**WORK INSTRUCTIONS**
Return, from the lines below, each one that includes the word "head".
++++ SOURCE DATA
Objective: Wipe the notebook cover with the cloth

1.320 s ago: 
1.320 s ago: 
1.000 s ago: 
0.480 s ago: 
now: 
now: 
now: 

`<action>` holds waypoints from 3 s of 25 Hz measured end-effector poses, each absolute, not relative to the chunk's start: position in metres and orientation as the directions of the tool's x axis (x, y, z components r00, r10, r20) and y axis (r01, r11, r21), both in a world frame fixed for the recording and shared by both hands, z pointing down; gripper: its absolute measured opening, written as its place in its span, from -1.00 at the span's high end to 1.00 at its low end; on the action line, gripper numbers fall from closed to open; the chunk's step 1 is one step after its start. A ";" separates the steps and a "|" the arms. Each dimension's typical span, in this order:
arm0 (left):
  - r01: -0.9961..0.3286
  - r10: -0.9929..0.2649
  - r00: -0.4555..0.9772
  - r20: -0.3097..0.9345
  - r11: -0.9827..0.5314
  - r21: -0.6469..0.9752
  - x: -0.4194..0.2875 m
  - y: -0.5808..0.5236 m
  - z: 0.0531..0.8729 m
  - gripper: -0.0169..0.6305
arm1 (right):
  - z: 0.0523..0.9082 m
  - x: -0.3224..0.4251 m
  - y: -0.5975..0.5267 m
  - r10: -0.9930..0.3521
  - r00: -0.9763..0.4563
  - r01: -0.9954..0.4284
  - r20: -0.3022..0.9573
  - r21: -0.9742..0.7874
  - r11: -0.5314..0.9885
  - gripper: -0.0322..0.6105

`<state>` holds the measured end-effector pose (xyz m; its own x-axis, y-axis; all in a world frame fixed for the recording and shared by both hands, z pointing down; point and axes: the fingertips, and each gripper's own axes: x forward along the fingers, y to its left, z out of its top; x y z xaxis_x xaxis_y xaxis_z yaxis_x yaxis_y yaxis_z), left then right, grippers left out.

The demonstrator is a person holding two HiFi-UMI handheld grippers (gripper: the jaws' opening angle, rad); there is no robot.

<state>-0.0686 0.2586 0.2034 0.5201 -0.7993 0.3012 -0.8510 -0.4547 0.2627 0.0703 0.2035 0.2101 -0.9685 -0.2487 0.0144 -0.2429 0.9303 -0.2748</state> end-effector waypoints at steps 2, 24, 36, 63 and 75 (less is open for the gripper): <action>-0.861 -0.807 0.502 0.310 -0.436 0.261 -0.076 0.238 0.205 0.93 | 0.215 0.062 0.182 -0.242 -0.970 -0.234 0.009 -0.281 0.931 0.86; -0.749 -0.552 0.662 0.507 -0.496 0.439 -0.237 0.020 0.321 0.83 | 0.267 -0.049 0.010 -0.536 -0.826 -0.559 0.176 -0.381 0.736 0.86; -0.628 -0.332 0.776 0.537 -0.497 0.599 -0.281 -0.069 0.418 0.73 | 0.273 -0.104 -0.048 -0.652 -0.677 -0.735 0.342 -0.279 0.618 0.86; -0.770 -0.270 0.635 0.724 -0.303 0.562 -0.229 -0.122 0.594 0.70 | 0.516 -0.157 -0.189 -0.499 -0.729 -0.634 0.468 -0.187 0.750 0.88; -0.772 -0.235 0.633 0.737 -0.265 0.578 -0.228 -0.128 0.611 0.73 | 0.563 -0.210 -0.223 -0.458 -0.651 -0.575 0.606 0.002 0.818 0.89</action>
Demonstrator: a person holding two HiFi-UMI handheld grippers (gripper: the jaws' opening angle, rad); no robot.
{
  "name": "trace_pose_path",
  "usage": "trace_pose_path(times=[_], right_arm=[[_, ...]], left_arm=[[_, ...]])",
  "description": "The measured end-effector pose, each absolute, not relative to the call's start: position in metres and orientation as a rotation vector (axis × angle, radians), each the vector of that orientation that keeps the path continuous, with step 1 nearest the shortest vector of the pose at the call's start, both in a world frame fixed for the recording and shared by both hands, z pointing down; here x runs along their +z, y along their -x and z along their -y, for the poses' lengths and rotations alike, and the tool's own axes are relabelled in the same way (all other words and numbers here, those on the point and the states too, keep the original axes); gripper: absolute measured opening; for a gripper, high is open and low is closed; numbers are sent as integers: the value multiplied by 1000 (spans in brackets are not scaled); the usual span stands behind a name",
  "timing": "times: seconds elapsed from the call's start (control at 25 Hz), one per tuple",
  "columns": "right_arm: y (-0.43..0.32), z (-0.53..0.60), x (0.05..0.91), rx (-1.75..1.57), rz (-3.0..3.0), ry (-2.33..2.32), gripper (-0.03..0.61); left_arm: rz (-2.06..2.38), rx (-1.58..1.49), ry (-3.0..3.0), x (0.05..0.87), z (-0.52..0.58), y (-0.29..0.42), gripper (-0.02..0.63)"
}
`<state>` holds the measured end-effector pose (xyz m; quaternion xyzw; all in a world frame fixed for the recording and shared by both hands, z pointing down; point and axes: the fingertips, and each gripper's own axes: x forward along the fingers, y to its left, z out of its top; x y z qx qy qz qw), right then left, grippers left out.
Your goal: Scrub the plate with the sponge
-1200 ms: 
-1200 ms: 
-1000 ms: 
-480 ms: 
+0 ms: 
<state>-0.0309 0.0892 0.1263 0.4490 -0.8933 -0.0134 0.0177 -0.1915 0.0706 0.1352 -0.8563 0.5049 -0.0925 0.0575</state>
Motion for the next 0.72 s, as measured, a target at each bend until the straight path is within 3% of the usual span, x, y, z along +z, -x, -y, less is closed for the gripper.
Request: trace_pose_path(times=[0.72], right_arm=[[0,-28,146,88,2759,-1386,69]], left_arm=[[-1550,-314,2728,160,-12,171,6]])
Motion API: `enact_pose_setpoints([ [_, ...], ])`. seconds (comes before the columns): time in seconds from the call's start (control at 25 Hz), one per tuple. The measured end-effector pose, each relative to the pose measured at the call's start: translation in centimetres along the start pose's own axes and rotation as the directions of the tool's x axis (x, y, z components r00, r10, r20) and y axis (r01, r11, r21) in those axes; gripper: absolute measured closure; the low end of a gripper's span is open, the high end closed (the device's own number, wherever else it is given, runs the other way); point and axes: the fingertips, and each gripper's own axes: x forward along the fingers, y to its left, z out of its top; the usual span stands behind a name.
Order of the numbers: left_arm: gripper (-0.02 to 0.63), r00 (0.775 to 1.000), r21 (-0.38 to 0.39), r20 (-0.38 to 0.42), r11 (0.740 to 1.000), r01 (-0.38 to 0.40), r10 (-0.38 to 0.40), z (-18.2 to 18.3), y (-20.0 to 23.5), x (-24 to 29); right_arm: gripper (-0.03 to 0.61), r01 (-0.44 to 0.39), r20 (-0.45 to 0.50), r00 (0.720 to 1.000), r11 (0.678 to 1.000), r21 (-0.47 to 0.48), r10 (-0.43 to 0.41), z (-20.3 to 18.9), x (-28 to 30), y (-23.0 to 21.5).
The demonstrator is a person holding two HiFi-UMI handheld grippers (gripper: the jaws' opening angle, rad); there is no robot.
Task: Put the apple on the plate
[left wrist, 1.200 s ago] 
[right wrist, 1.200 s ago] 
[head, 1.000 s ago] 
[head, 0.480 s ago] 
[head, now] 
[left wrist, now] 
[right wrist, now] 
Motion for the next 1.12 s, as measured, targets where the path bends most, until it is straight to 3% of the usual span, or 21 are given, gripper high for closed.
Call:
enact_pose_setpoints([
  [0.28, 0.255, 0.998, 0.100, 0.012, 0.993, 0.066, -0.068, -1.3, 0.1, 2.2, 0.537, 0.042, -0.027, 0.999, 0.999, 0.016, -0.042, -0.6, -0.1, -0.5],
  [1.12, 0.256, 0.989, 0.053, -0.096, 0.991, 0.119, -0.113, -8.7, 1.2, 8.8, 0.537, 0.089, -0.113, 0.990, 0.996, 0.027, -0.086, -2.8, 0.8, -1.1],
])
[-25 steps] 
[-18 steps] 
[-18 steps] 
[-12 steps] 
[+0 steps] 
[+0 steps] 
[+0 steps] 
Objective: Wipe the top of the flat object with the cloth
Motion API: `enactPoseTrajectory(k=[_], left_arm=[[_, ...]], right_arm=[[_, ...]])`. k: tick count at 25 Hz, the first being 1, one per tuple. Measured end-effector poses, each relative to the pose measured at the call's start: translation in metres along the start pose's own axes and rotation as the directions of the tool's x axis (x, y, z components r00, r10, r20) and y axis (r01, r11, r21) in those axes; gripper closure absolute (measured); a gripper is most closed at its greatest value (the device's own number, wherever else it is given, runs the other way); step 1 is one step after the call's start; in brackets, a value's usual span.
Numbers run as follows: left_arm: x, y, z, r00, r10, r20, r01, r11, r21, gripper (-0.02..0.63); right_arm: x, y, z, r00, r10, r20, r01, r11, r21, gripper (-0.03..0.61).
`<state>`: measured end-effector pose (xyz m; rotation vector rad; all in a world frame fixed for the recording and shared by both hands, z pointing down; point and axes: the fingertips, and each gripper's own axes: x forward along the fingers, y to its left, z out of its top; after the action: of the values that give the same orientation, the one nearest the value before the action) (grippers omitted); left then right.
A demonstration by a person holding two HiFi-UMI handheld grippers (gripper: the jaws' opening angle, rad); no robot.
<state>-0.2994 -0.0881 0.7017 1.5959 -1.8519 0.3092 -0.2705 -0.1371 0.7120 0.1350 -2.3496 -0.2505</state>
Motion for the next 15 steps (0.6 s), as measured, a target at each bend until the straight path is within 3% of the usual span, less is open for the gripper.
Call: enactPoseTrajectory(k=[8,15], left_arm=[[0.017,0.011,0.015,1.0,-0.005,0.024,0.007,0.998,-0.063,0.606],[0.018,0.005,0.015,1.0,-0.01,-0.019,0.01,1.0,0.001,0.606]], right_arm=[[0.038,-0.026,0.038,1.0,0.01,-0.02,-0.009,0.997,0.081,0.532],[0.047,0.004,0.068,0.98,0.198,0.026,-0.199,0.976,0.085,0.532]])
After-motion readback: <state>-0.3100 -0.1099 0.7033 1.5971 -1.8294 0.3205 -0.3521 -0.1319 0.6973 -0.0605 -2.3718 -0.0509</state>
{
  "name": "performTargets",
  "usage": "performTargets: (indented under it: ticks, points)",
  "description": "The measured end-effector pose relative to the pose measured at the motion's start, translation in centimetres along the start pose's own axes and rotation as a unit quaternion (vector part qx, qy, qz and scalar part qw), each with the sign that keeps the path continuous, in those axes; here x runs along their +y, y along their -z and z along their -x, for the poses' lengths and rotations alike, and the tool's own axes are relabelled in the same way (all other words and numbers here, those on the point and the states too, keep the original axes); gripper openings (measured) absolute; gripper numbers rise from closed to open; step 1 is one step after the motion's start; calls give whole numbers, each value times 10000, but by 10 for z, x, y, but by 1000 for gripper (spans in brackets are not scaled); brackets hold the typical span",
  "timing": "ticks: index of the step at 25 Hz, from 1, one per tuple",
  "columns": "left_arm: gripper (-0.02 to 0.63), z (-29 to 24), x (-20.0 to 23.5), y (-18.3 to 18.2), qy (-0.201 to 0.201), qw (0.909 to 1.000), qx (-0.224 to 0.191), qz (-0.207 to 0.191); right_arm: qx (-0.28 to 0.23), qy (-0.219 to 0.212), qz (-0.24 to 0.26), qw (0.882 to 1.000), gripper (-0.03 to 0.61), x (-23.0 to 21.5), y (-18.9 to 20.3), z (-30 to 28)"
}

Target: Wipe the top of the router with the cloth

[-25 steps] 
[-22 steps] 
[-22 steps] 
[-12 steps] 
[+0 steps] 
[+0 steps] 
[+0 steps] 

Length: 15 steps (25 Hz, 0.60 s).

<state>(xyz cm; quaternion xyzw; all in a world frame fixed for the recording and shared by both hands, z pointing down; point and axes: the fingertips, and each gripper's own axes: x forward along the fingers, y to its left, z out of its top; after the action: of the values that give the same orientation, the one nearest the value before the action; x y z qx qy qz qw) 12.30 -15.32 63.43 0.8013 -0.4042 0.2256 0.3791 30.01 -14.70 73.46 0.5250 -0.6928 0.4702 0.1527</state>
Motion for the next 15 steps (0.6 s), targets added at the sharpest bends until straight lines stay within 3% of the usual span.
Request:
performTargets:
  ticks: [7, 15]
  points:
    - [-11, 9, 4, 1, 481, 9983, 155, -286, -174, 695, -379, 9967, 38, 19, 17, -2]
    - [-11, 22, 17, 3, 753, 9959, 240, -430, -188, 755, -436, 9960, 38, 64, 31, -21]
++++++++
**COMPLETED EXERCISE**
[head, 1.000 s ago] 
[head, 0.480 s ago] 
[head, now] 

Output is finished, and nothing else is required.